— INFORMATION SUPPLIED —
|---|

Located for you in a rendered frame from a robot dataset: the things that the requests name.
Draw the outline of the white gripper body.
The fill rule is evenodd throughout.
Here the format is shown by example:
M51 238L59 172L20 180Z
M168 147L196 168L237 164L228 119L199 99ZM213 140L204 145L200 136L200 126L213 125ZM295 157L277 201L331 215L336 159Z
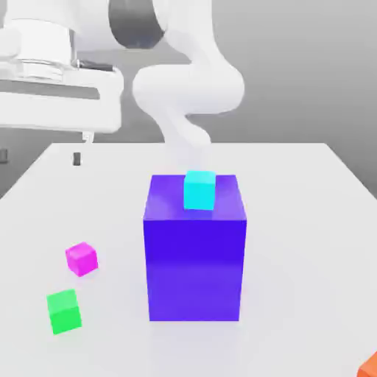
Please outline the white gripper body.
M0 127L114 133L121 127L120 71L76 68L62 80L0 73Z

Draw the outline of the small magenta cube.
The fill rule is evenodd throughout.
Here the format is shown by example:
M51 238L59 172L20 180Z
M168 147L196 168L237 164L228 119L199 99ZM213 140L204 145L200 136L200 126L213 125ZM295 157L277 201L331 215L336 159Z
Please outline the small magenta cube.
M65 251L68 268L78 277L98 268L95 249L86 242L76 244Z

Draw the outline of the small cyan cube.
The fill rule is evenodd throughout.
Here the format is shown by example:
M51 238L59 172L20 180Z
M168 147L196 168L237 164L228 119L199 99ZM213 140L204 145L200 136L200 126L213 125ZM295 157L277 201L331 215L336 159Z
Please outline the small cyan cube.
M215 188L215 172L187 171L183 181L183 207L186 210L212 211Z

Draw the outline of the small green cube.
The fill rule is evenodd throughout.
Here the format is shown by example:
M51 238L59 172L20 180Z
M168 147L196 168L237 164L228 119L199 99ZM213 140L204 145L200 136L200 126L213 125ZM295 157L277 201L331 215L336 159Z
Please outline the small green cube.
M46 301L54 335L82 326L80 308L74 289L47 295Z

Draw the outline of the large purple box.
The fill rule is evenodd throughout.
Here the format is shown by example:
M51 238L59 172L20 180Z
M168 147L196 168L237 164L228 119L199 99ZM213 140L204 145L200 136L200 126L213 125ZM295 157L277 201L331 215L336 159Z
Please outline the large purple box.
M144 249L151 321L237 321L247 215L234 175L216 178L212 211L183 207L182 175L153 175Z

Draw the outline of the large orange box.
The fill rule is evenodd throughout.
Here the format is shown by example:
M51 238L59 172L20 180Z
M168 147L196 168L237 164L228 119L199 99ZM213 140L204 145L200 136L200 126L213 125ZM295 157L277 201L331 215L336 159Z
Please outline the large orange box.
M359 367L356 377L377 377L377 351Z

|---|

— WORK TO COMPLETE —
Could each line of the data be written out exactly, with no pictures included?

— COMPLETED EXERCISE —
Located for you in a rendered frame from a robot dataset: the things that the requests name.
Draw the outline of the white gripper body.
The fill rule is evenodd throughout.
Here the format is shown by example:
M51 238L59 172L20 180Z
M168 147L196 168L237 164L228 119L199 99ZM213 140L204 145L200 136L200 126L213 125ZM295 157L277 201L331 215L336 159Z
Please outline the white gripper body.
M0 127L114 133L121 127L120 71L76 68L62 80L0 73Z

Draw the outline of the small magenta cube.
The fill rule is evenodd throughout.
Here the format is shown by example:
M51 238L59 172L20 180Z
M168 147L196 168L237 164L228 119L199 99ZM213 140L204 145L200 136L200 126L213 125ZM295 157L277 201L331 215L336 159Z
Please outline the small magenta cube.
M65 251L68 268L78 277L98 268L95 249L86 242L76 244Z

Draw the outline of the small cyan cube.
The fill rule is evenodd throughout.
Here the format is shown by example:
M51 238L59 172L20 180Z
M168 147L196 168L237 164L228 119L199 99ZM213 140L204 145L200 136L200 126L213 125ZM295 157L277 201L331 215L336 159Z
Please outline the small cyan cube.
M215 188L215 172L187 171L183 181L183 207L186 210L212 211Z

Draw the outline of the small green cube.
The fill rule is evenodd throughout.
Here the format is shown by example:
M51 238L59 172L20 180Z
M168 147L196 168L237 164L228 119L199 99ZM213 140L204 145L200 136L200 126L213 125ZM295 157L277 201L331 215L336 159Z
Please outline the small green cube.
M46 301L54 335L82 326L80 308L74 289L47 295Z

Draw the outline of the large purple box.
The fill rule is evenodd throughout.
Here the format is shown by example:
M51 238L59 172L20 180Z
M168 147L196 168L237 164L228 119L199 99ZM213 140L204 145L200 136L200 126L213 125ZM295 157L277 201L331 215L336 159Z
Please outline the large purple box.
M144 249L151 321L237 321L247 215L234 175L216 178L212 211L183 207L182 175L153 175Z

Draw the outline of the large orange box.
The fill rule is evenodd throughout.
Here the format is shown by example:
M51 238L59 172L20 180Z
M168 147L196 168L237 164L228 119L199 99ZM213 140L204 145L200 136L200 126L213 125ZM295 157L277 201L331 215L336 159Z
Please outline the large orange box.
M359 367L356 377L377 377L377 351Z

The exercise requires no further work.